On the necessity of adaptive regularisation:Optimal anytime online learning on $\boldsymbol{\ell_p}$-balls
Emmeran Johnson, David Martínez-Rubio, Ciara Pike-Burke, Patrick Rebeschini
TL;DR
This work analyzes online convex optimization over ℓ_p-balls with p>2, revealing a phase transition in optimal regret between low- and high-dimensional regimes. It shows that FTRL with adaptive regularisation—switching from a uniformly-convex degree-p regulariser in early rounds to a strongly-convex degree-2 regulariser around time t0 ≈ d—achieves anytime-optimal regret without knowledge of the horizon T. A core contribution is a negative result: among separable regularisers, adaptivity is necessary for anytime optimality; fixed separable regularisers cannot achieve the best possible rate in both dimension regimes. The paper also provides lower bounds and bandit-feedback results, demonstrating linear regret in high dimensions and highlighting the fundamental role of dimension and geometry in OCO, with practical implications for designing robust online learners.
Abstract
We study online convex optimization on $\ell_p$-balls in $\mathbb{R}^d$ for $p > 2$. While always sub-linear, the optimal regret exhibits a shift between the high-dimensional setting ($d > T$), when the dimension $d$ is greater than the time horizon $T$ and the low-dimensional setting ($d \leq T$).
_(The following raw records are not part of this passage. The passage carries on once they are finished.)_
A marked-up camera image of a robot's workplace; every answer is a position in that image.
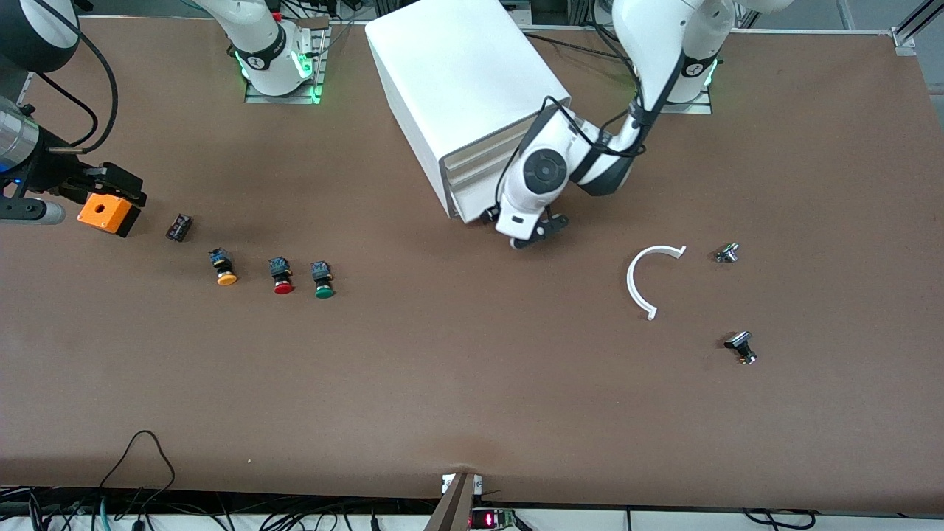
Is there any yellow push button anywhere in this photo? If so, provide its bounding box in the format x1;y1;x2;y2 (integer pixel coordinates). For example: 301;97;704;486
208;249;238;287

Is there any red push button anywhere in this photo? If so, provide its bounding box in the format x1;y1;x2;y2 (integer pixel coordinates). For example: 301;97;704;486
268;256;296;296

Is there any orange box with hole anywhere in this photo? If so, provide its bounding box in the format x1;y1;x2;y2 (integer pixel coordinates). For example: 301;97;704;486
77;193;141;238

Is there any white curved plastic strip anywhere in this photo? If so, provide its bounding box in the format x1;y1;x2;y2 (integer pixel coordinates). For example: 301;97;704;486
626;244;688;322

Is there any device with red display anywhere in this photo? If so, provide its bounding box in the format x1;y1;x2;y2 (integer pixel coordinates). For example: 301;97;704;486
471;507;517;530

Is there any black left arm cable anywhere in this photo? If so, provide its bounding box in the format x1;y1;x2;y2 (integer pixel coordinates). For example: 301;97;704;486
546;44;687;159

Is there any black cable on table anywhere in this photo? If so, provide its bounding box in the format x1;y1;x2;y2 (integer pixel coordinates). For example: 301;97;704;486
524;32;636;74

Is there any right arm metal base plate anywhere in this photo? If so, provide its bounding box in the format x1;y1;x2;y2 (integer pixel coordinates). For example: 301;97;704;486
245;15;329;104

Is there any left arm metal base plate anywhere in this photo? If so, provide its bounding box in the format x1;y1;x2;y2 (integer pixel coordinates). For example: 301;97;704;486
660;96;713;115

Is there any thin black looped cable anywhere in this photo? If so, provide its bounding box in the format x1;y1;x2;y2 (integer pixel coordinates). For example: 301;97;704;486
96;430;178;531

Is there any grey metal post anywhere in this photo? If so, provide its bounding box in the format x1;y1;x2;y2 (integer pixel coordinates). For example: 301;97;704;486
424;472;476;531

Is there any tangled black cable bundle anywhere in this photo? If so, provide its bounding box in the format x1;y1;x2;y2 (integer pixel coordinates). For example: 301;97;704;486
0;483;443;531

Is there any aluminium profile rail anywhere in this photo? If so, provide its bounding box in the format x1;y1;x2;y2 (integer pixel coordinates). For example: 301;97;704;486
892;0;944;56
We show that Follow-the-Regularised-Leader (FTRL) with time-varying regularisation which is adaptive to the dimension regime is anytime optimal for all dimension regimes. Motivated by this, we ask whether it is possible to obtain anytime optimality of FTRL with fixed non-adaptive regularisation. Our main result establishes that for separable regularisers, adaptivity in the regulariser is necessary, and that any fixed regulariser will be sub-optimal in one of the two dimension regimes. Finally, we provide lower bounds which rule out sub-linear regret bounds for the linear bandit problem in sufficiently high-dimension for all $\ell_p$-balls with $p \geq 1$.